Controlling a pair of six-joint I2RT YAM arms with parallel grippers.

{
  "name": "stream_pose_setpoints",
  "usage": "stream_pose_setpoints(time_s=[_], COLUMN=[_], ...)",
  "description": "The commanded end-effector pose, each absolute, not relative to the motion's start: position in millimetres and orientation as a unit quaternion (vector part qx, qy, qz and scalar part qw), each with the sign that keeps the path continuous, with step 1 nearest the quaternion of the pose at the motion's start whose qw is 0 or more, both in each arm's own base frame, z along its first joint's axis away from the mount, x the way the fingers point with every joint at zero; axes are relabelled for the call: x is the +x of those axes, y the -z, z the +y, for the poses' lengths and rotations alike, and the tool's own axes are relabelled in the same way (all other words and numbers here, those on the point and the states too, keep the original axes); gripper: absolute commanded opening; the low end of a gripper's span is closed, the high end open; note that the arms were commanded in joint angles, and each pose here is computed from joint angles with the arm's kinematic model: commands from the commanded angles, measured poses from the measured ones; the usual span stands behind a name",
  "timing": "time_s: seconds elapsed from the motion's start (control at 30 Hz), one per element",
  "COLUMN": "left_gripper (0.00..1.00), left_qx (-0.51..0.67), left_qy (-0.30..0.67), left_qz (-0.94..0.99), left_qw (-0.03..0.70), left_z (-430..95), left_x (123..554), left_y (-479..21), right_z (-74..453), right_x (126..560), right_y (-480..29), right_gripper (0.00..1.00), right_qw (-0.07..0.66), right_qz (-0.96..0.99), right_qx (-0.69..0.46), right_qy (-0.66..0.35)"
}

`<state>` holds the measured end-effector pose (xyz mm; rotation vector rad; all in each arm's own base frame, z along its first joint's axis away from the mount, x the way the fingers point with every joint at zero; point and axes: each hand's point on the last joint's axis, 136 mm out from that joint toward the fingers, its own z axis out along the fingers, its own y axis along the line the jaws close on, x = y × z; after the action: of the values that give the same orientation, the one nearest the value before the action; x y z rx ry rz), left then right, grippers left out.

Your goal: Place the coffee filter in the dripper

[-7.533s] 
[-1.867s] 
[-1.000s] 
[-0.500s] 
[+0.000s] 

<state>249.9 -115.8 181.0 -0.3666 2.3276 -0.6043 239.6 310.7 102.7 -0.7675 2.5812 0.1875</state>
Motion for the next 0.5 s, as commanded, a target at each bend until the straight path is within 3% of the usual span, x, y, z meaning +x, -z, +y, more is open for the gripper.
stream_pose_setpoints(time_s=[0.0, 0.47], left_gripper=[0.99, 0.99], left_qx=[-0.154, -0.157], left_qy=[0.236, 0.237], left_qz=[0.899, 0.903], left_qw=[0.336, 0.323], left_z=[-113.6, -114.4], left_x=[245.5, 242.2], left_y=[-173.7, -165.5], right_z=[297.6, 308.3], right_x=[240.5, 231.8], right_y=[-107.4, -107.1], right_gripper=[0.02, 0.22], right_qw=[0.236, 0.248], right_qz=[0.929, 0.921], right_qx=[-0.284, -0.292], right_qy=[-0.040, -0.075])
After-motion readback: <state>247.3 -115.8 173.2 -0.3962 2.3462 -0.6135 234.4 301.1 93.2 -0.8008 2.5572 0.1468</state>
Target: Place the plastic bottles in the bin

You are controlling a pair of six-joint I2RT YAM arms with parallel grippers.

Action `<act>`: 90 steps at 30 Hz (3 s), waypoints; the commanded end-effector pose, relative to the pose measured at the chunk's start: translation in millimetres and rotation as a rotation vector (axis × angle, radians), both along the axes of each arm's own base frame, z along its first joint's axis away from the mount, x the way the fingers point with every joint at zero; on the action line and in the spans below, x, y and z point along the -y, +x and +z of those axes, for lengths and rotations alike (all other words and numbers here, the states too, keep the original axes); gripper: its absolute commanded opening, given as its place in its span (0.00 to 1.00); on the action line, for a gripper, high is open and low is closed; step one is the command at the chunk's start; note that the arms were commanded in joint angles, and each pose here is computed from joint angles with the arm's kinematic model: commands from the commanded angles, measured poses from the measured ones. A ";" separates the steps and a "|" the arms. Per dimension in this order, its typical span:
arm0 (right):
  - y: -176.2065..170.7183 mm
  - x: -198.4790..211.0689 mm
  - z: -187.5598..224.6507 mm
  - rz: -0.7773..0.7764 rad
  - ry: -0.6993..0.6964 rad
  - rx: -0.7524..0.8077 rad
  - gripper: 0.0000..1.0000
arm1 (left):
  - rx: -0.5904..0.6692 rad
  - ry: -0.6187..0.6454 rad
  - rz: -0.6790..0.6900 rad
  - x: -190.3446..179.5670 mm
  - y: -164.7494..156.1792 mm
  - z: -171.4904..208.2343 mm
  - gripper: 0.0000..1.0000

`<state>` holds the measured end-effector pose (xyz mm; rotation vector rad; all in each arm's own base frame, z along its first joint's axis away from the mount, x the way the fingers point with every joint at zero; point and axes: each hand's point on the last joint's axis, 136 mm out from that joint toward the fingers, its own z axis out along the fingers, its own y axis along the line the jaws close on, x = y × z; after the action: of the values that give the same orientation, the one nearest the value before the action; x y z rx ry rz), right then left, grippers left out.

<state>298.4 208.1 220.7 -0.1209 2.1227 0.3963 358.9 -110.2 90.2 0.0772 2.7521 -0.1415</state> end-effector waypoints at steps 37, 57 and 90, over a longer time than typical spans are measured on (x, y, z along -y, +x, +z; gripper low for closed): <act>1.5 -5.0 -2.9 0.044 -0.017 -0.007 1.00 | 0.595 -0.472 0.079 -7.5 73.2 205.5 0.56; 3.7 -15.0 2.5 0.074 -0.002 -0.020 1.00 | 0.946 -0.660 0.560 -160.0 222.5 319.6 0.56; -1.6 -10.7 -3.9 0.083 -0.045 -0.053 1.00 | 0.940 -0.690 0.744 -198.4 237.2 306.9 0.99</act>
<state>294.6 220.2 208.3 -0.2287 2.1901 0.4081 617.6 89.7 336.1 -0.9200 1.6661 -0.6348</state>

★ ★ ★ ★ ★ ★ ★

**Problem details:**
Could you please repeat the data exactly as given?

**Answer below:**
Controlling a pair of six-joint I2RT YAM arms with parallel grippers.

{
  "name": "stream_pose_setpoints",
  "usage": "stream_pose_setpoints(time_s=[_], COLUMN=[_], ...)",
  "description": "The commanded end-effector pose, each absolute, not relative to the motion's start: position in millimetres and orientation as a unit quaternion (vector part qx, qy, qz and scalar part qw), each with the sign that keeps the path continuous, with step 1 nearest the quaternion of the pose at the motion's start whose qw is 0 or more, both in each arm's own base frame, z along its first joint's axis away from the mount, x the way the fingers point with every joint at zero; axes are relabelled for the call: x is the +x of those axes, y the -z, z the +y, for the poses' lengths and rotations alike, and the tool's own axes are relabelled in the same way (all other words and numbers here, those on the point and the states too, keep the original axes); gripper: absolute commanded opening; the low end of a gripper's span is closed, the high end open; note that the arms were commanded in joint angles, and each pose here is computed from joint angles with the arm's kinematic model: commands from the commanded angles, measured poses from the measured ones; the usual span stands behind a name",
  "timing": "time_s: seconds elapsed from the motion's start (control at 30 Hz), one per element",
  "COLUMN": "left_gripper (0.00..1.00), left_qx (-0.51..0.67), left_qy (-0.30..0.67), left_qz (-0.94..0.99), left_qw (-0.03..0.70), left_z (-430..95), left_x (123..554), left_y (-479..21), right_z (-74..453), right_x (126..560), right_y (-480..29), right_gripper (0.00..1.00), right_qw (-0.07..0.66), right_qz (-0.96..0.99), right_qx (-0.69..0.46), right_qy (-0.66..0.35)"
}

`<state>` holds the measured end-effector pose (xyz mm; rotation vector rad; all in each arm's own base frame, z along its first joint's axis away from the mount, x the way the fingers point with every joint at zero; point and axes: each hand's point on the last joint's axis, 136 mm out from that joint toward the fingers, its own z axis out along the fingers, its own y axis along the line the jaws close on, x = y × z; after the action: of the values that give the same orientation, the one nearest the value before the action; x y z rx ry rz), left then right, grippers left out.

Your goal: Place the coffee filter in the dripper

[-7.533s] 
[-1.867s] 
[-1.000s] 
[-0.500s] 
[+0.000s] 

<state>249.9 -115.8 181.0 -0.3666 2.3276 -0.6043 239.6 310.7 102.7 -0.7675 2.5812 0.1875</state>
Motion for the next 0.5 s, as commanded, a target at each bend until the straight path is within 3% of the usual span, x, y, z meaning +x, -z, +y, more is open for the gripper.
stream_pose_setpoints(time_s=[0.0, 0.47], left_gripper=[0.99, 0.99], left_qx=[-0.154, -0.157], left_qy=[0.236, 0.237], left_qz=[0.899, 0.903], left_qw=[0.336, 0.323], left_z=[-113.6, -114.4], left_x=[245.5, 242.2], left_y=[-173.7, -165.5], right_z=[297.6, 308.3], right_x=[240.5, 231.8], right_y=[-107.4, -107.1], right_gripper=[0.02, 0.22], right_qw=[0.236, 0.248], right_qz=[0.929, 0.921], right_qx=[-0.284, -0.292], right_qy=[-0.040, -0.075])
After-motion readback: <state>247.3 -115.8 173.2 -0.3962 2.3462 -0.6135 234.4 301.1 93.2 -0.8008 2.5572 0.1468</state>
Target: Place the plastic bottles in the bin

You are controlling a pair of six-joint I2RT YAM arms with parallel grippers.

Action `<act>`: 90 steps at 30 Hz (3 s), waypoints; the commanded end-effector pose, relative to the pose measured at the chunk's start: translation in millimetres and rotation as a rotation vector (axis × angle, radians), both along the axes of each arm's own base frame, z along its first joint's axis away from the mount, x the way the fingers point with every joint at zero; on the action line and in the spans below, x, y and z point along the -y, +x and +z of those axes, for lengths and rotations alike (all other words and numbers here, the states too, keep the original axes); gripper: its absolute commanded opening, given as its place in its span (0.00 to 1.00); on the action line, for a gripper, high is open and low is closed; step one is the command at the chunk's start; note that the arms were commanded in joint angles, and each pose here is computed from joint angles with the arm's kinematic model: commands from the commanded angles, measured poses from the measured ones. A ";" separates the steps and a "|" the arms. Per dimension in this order, its typical span:
arm0 (right):
  - y: -176.2065..170.7183 mm
  - x: -198.4790..211.0689 mm
  - z: -187.5598..224.6507 mm
  - rz: -0.7773..0.7764 rad
  - ry: -0.6993..0.6964 rad
  - rx: -0.7524..0.8077 rad
  - gripper: 0.0000..1.0000
arm1 (left):
  - rx: -0.5904..0.6692 rad
  - ry: -0.6187..0.6454 rad
  - rz: -0.6790..0.6900 rad
  - x: -190.3446..179.5670 mm
  - y: -164.7494..156.1792 mm
  - z: -171.4904..208.2343 mm
  - gripper: 0.0000..1.0000

`<state>` holds the measured end-effector pose (xyz mm; rotation vector rad; all in each arm's own base frame, z along its first joint's axis away from the mount, x the way the fingers point with every joint at zero; point and axes: each hand's point on the last joint's axis, 136 mm out from that joint toward the fingers, its own z axis out along the fingers, its own y axis along the line the jaws close on, x = y × z; after the action: of the values that give the same orientation, the one nearest the value before the action; x y z rx ry rz), right then left, grippers left out.

<state>298.4 208.1 220.7 -0.1209 2.1227 0.3963 358.9 -110.2 90.2 0.0772 2.7521 -0.1415</state> end-effector waypoints at steps 37, 57 and 90, over a longer time than typical spans are measured on (x, y, z along -y, +x, +z; gripper low for closed): <act>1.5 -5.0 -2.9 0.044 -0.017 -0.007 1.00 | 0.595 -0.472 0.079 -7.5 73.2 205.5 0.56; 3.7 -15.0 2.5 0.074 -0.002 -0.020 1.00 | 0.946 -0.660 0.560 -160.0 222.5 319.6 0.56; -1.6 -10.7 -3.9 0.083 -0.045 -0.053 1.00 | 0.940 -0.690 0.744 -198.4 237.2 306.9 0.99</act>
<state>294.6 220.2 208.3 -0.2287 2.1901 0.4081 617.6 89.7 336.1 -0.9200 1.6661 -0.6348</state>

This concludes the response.